The 17 million figure was based on the population at the time; should be more like 20 million now. Let's presume that 80% are undiagnosed.

That's 4 million patients who know that they have ME, CFS, ME/CFS, or some flavor thereof.

Now, let's presume that 25% of them are housebound or bedbound, and that half of those are bedbound, and not paying much attention to things like this. Let's assume that the most well top percentages aren't paying attention because they're not sick enough to care (sorry, well people). So top and bottom 12.5% are out.

That leaves us with three million folks who are sick but not too sick and well but not too well.

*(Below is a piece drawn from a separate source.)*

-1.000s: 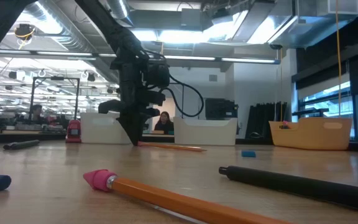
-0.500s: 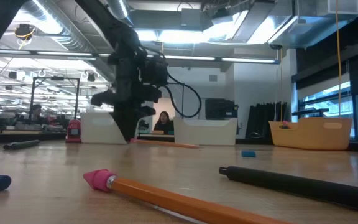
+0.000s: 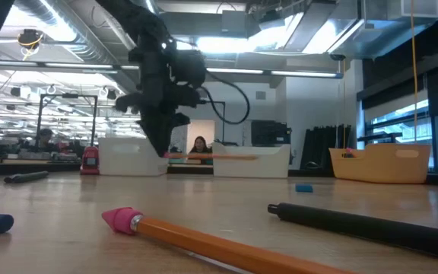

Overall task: Sort crayons/erasers/pens/pencils in bins
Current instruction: Put the yellow pencil into the yellow bin

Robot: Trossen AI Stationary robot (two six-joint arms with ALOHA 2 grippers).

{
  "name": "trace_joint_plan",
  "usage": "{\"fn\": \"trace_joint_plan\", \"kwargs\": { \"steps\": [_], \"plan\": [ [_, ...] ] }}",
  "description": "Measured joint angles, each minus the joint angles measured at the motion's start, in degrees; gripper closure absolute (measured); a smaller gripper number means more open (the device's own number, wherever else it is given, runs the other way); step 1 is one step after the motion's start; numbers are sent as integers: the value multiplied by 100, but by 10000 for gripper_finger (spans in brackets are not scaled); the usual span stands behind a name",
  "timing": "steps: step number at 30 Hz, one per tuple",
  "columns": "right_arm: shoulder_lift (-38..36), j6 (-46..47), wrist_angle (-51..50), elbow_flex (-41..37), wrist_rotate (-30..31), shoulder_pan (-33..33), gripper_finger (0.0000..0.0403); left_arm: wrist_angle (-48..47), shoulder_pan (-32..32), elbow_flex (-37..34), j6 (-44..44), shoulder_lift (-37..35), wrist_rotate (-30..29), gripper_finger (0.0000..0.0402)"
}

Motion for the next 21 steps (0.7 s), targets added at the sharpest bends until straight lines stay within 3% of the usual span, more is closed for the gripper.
{"fn": "trace_joint_plan", "kwargs": {
  "steps": [5, 15, 21],
  "plan": [
    [-2, -279, 0, 0, -110, 0, 246, -30, 2, 396, -505, -231, -77, 401],
    [11, -968, -58, -33, -92, -89, 246, -102, -141, 1627, -970, -295, -818, 401],
    [15, -1199, -125, -324, 356, -392, 246, -142, -211, 2312, -1130, -295, -949, 401]
  ]
}}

But let's not be so enthnocentric -- only about 25% of them speak English. :)

That leaves 750,000 individuals sick but not too sick, well but not too well, who speak enough English to be on this forum and other US or UK-centered efforts.

I presume even people who fit all these criteria are sometimes busy and off of Phoenix Rising or their other advocacy-oriented counterparts. Even something that runs for awhile might catch the eye of only a small percentage of these people. There are, for sure, those who are sick but have no idea that places like Phoenix Rising exist; there are people who have swallowed the Wesslean story hook, line, and sinker, and view us as anti-science radicals, I'm sure. ;) As a totally arbitrary number, I imagine we might reach 5-10% of those 750,000. 10% with a HEROIC advocacy effort, and 5% for good advocacy.

Gelpi's petition got around 37,500 signatures, which is exactly that 5%.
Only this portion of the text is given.